Several things leap out of the book. Again and again Pope Benedict XVI focuses on Jesus as the Suffering Servant spoken of in Isaiah. He manages to capture the whole, vivid drama of Our Lord's Agony in the Garden, as He confronts death and sin, and the whole of His Passion. His Holiness spends a concerted period delving into the mystery of the Temple's destruction and Christ's prophecy of its fate, with Our Lord becoming the new Temple, the new High Priest and the only Sacrifice which could atone for the sins of the World.

In all of this, the Holy Father is generous with those who look upon the historical Jesus with a quizzical eye of reason without the integrity of faith, but wastes no time in dispatching their arguments back to where they belong. It really is very interesting that he has written this book at this time - as if he realises all too well that it is when we do not understand the Person of Jesus Christ, that we do not understand either, the Church's Holy Teachings, Her Authority.

When we cannot believe in the Humanity and the Divinity of Christ, it is then that we really come a-cropper. As you read the book, it becomes clearer that this is what the Holy Father is at great pains to communicate - the God-Man, Jesus, who loved us so much that no amount of agony, no amount of suffering, pain, cruelty, rejection and torture was too much to bear for us - the God-Man who loves us still with that burning intensity. His beautiful exegesis of the one Person with two natures is exemplified here, when Pope Benedict XVI discusses Gethesemene...

'The two parts of Jesus's prayer are presented as the confrontation between two wills: there is the "natural will" of the man Jesus, which resists the appalling destructiveness of what is happening and wants to plead that the chalice pass from him; and there is the "filial will" that abandons itself totally to the Father's will. In order to understand this mystery of the "two wills" as much as it is possible, it is helpful to take a look at John's version of the prayer. Here, too, we find the same two prayers on Jesus's lips: "Father save me from this hour...Father, glorify your name" (Jn 12:27-28).

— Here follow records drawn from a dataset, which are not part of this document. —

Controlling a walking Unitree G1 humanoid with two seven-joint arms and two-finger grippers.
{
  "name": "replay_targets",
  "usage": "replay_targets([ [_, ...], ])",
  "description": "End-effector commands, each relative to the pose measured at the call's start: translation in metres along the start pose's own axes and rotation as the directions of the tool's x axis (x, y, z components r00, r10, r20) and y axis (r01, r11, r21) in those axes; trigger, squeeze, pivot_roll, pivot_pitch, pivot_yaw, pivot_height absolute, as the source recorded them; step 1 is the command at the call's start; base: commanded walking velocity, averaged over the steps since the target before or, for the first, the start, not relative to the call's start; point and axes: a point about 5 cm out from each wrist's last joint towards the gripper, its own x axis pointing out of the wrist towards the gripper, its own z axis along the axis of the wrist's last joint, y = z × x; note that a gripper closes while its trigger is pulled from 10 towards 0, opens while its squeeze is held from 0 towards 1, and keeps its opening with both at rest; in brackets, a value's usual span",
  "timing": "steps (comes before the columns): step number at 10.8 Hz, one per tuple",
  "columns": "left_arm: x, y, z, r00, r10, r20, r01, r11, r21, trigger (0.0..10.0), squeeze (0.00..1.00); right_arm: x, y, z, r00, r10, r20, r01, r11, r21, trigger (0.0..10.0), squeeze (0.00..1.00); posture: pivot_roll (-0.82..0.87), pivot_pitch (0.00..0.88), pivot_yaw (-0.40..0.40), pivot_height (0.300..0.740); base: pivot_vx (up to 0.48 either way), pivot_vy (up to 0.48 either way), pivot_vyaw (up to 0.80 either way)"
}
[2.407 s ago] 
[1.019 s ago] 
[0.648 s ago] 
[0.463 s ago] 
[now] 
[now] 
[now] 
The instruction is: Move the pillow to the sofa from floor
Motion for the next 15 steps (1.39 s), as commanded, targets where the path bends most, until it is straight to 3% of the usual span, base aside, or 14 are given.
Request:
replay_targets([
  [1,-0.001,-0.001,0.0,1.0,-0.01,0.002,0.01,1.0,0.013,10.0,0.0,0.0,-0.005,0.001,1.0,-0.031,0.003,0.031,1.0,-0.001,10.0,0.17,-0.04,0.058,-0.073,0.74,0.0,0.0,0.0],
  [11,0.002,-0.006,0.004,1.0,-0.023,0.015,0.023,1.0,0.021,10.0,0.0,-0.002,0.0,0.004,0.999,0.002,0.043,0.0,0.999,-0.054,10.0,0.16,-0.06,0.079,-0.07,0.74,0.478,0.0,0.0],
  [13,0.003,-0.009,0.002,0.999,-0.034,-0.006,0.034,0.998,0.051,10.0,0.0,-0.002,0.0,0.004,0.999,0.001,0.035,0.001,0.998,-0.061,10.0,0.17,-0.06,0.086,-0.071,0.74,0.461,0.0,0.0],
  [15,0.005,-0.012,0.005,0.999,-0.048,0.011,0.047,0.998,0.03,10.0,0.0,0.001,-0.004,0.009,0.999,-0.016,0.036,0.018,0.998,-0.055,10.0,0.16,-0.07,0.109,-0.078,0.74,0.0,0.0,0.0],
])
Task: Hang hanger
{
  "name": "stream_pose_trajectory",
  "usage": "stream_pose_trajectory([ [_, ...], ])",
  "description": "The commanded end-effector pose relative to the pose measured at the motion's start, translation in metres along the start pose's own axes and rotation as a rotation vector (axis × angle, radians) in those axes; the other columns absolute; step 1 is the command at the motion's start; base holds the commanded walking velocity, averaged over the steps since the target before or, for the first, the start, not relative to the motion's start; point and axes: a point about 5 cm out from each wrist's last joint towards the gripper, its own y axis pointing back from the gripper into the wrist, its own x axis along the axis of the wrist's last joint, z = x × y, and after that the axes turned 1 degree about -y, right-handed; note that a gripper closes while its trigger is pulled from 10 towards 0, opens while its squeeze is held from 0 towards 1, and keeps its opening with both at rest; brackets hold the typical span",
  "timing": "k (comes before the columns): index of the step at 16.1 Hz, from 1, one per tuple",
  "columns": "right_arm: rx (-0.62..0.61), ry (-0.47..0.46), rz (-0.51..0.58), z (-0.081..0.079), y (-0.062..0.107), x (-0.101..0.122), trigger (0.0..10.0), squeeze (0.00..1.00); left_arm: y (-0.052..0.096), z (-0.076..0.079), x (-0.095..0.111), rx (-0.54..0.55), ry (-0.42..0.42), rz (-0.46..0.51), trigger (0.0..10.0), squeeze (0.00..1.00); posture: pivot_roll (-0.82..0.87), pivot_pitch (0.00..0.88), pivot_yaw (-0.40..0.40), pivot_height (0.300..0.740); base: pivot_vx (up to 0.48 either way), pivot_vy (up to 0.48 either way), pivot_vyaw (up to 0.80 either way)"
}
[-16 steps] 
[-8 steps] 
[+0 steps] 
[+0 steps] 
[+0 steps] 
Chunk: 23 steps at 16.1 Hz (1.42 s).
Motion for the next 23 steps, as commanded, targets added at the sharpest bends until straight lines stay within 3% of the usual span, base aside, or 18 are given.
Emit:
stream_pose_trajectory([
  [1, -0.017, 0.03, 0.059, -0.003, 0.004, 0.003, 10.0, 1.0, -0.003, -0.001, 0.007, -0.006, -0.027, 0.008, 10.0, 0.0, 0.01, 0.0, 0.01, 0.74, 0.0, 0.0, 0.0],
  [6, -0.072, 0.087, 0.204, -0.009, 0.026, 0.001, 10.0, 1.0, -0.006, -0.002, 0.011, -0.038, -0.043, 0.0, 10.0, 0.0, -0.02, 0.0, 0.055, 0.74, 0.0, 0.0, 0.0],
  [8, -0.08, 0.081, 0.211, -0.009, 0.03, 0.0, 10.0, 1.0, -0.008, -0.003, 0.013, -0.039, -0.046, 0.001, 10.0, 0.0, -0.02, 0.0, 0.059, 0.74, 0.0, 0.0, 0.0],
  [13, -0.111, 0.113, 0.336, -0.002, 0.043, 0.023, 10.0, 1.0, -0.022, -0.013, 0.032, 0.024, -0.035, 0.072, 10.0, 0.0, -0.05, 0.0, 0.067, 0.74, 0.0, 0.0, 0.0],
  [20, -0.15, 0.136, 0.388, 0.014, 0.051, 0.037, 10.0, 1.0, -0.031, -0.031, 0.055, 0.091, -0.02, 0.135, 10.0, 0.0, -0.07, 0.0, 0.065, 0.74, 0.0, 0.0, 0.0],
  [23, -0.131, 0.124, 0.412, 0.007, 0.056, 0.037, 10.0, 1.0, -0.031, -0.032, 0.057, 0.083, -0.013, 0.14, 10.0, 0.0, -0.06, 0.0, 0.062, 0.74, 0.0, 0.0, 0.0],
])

The relationship between these two prayers in John's account is essentially no different from what we find in the Synoptics. The anguish of Jesus' human soul [...] impels him to pray for deliverance from this hour. Yet his awareness of the mission, his knowledge that it was for this hour that he came, enables him to utter the second prayer - the prayer that God glorify his name; it is Jesus' acceptance of the horror of the Cross, his ignominious experience of being stripped of all dignity and suffering a shameful death, that becomes the glorification of God's name. For in this way, God is manifested as he really is: the God who, in the unfathomable depth of his self-giving love, sets the true power of good against all the powers of evil.. Jesus uttered both prayers, but the first one, asking for deliverance, merges into the second one, asking for God to be glorified by the fulfillment of his will - and so the conflicting elements blend into unity deep within the heart of Jesus' human existence.'

If you haven't bought it, buy it. It is a masterful work of spiritual literature and perfect reading for Lent. Pope Benedict is intellectual but not showy. He is humble, but not timid or afraid to ask difficult questions and to challenge perceptions. He reveals himself as a Pope who is ever, always seeking the Face of God.

2 comments:

  1. Thanks for that Laurence. I am re-reading the first book and am going to order the second now. I hope it will come in time for me to at least start reading it in Holy Week.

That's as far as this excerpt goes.